One of biggest problems on Wikipedia isn’t people maliciously submitting false content—the ecosystem actually moderates what can and can’t be posted with decent efficiency and deals with false information quickly. Instead, it's the third-party citations that Wikipedia relies on. Roughly 20 million links on Wikipedia and Wikimedia sites are added and changed each week. And when a link doesn’t work anymore, the veracity of information in the article can’t be proven.

But the Internet Archive has been actively working to address this problem. According to a blog posted Monday, the archive has spent the last five years backing up nearly 9 million links referenced in Wikipedia and close to 300 Wikimedia sites across 22 different languages. And since 2015, a software bot called IABot has been identifying woking links that can replace the broken ones.

“When broken links are discovered, IABot searches for archives in the Wayback Machine and other web archives to replace them with,” the blog post reads.

Image: Internet Archive

In the future, Internet Archive says that it plans to expand its efforts beyond Wikimedia sites and to other types of websites, e-books, and academic papers. After all, broken links aren’t just a problem on Wikipedia—they’re a problem across the internet at large. In 2013, The Atlantic found that 49 percent of the links cited in Supreme Court decisions are broken, for example.

The Internet Archive’s broken link archiving could prove especially important in terms of Wikipedia’s fact-checking capacity on YouTube. Earlier this year, YouTube CEO Susan Wojcicki announced (without warning Wikipedia) that the site would provide links to Wikipedia articles on videos that have content related to conspiracy theories, a prevalent issue on the site.

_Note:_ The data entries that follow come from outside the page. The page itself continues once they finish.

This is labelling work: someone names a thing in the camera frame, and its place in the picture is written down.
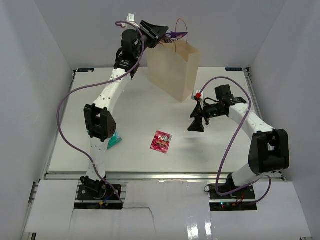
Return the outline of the teal snack bag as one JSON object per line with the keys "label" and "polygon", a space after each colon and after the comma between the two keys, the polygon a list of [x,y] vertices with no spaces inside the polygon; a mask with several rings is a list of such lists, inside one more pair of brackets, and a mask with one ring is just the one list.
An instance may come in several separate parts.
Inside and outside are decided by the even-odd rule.
{"label": "teal snack bag", "polygon": [[102,141],[100,137],[95,137],[95,136],[91,137],[90,149],[98,150],[98,151],[107,151],[110,148],[117,145],[118,143],[120,143],[121,141],[122,141],[122,137],[116,130],[111,138],[105,139],[104,141]]}

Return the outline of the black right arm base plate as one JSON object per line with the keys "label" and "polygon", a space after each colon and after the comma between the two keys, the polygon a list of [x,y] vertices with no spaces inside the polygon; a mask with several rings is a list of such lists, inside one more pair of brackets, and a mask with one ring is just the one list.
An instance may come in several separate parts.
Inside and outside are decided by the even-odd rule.
{"label": "black right arm base plate", "polygon": [[252,186],[235,193],[221,196],[216,193],[215,185],[208,184],[204,192],[209,195],[211,212],[243,212],[257,211],[256,195]]}

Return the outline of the red candy packet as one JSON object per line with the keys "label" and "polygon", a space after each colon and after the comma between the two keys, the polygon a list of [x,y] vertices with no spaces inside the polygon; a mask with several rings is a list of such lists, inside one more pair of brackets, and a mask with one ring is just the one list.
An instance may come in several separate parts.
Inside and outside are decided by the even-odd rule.
{"label": "red candy packet", "polygon": [[163,154],[167,154],[171,139],[171,134],[157,130],[151,142],[150,149]]}

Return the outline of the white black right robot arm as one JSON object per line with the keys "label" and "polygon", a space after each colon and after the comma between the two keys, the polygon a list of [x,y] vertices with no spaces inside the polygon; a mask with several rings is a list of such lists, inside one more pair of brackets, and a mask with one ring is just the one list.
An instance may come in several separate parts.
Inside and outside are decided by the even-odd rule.
{"label": "white black right robot arm", "polygon": [[284,129],[276,129],[265,123],[251,111],[251,104],[243,97],[235,97],[229,85],[215,88],[216,100],[208,104],[204,93],[196,91],[192,99],[196,107],[190,117],[193,122],[189,132],[205,131],[204,126],[211,118],[226,116],[238,124],[237,132],[243,130],[251,140],[247,163],[228,175],[225,184],[216,184],[215,192],[236,200],[244,193],[244,188],[262,177],[278,173],[290,166],[289,137]]}

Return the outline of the purple snack packet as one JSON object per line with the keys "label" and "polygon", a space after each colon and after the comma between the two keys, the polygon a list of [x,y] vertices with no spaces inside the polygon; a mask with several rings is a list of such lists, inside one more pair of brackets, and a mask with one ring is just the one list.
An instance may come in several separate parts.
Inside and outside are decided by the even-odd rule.
{"label": "purple snack packet", "polygon": [[175,41],[178,41],[184,37],[186,37],[188,35],[187,31],[183,31],[183,32],[174,32],[174,31],[170,31],[168,30],[164,37],[166,37],[166,44],[171,44]]}

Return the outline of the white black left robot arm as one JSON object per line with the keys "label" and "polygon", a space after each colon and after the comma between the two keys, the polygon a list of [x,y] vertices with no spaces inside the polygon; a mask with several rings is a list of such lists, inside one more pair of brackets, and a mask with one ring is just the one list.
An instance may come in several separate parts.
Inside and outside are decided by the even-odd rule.
{"label": "white black left robot arm", "polygon": [[126,29],[122,33],[111,82],[92,104],[84,107],[85,126],[90,137],[91,164],[80,181],[86,192],[96,200],[102,199],[106,193],[104,161],[109,141],[117,129],[113,118],[116,102],[137,72],[144,51],[155,48],[169,30],[168,26],[153,25],[144,20],[137,27]]}

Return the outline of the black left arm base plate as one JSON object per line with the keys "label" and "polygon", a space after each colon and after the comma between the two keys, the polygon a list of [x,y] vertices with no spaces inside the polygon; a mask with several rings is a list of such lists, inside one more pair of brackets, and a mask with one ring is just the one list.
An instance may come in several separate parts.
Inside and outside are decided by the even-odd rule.
{"label": "black left arm base plate", "polygon": [[122,194],[120,184],[113,185],[115,191],[109,185],[103,185],[99,193],[89,190],[82,184],[78,186],[74,209],[76,210],[121,210],[123,204],[117,197]]}

However, there are limits to the effectiveness of archiving. In April, NBC anchor Joy Reid claimed that the Internet Archive had been hacked and manipulated to display posts on her former blog which she claims that she didn’t write. Internet Archive denied that any hack occurred. However, as we wrote at the time, the incident highlighted limits to web archiving, because many sites are only backed up to a single archive (usually the Internet Archive’s Wayback Machine.) For instance, certain archived pages can appear incomplete on the Wayback Machine due to issues with Javascript.